**GIVEN MATERIAL:**
═══
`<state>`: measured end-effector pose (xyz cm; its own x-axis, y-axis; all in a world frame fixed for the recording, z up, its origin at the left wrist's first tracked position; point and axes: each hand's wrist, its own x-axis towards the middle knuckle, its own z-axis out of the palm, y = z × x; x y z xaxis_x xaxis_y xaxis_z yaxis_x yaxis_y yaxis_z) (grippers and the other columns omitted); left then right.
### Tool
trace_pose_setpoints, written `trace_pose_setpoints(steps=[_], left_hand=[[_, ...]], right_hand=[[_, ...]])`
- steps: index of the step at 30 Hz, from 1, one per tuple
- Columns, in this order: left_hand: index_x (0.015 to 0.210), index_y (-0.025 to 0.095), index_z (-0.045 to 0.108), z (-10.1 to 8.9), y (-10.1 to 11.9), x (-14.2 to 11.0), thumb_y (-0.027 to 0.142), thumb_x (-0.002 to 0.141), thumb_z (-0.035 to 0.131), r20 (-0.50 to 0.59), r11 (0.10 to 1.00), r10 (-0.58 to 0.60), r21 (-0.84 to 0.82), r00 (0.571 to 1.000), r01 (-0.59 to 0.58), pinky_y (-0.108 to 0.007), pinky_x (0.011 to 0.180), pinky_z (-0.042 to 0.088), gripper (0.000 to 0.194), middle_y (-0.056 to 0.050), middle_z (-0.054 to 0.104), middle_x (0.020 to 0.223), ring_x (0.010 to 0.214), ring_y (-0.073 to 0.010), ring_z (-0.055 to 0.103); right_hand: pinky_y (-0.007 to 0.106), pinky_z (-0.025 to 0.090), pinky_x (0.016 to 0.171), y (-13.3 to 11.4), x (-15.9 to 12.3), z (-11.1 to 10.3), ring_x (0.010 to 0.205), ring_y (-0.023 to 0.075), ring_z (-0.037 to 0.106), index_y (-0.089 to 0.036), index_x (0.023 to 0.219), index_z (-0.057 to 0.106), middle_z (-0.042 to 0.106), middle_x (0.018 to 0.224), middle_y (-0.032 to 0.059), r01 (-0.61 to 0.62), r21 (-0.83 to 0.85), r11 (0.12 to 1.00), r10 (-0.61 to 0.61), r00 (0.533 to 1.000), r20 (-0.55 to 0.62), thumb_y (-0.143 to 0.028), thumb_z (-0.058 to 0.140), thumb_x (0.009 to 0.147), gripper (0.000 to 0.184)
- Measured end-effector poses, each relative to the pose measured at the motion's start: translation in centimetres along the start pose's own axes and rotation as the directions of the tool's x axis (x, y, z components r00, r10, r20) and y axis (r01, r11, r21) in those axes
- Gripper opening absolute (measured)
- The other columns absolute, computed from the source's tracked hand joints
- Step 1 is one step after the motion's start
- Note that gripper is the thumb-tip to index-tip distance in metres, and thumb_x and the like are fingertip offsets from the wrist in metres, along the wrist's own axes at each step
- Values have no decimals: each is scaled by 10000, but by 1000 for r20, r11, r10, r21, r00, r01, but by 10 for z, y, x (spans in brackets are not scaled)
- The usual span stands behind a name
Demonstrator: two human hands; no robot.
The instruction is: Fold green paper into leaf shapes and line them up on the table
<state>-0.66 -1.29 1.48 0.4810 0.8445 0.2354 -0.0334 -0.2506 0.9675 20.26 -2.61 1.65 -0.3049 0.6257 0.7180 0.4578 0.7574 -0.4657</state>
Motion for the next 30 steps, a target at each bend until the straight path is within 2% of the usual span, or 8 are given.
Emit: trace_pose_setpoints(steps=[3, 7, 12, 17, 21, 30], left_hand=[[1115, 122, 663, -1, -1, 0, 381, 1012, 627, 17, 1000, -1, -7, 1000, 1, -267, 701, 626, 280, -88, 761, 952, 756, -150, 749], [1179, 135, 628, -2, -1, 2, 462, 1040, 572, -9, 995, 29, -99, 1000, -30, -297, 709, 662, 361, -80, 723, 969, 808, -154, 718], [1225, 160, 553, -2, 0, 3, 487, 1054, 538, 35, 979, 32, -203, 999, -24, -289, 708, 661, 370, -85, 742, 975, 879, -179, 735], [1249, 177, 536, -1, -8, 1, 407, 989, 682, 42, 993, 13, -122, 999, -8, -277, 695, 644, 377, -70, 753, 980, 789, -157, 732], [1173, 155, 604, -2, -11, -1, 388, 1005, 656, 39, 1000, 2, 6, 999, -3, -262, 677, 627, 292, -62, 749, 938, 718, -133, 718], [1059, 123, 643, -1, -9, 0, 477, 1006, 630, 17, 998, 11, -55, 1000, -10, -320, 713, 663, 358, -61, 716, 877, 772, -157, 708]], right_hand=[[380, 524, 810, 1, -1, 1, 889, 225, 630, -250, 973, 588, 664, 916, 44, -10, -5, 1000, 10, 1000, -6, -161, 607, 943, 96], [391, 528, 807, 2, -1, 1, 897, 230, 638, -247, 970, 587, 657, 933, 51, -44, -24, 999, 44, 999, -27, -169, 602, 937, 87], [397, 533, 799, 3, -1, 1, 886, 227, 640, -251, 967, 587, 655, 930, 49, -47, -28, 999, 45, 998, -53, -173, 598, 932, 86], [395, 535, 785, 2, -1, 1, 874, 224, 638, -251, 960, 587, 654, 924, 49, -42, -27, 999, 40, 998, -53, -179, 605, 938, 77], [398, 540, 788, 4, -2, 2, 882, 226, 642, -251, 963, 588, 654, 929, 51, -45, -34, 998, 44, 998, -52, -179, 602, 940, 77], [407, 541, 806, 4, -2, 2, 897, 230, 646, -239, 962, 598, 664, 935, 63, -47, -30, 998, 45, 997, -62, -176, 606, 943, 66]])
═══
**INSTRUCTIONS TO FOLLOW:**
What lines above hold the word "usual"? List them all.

**SOLUTION BELOW:**
- The usual span stands behind a name
Motion for the next 30 steps, a target at each bend until the straight path is within 2% of the usual span, or 8 are given.

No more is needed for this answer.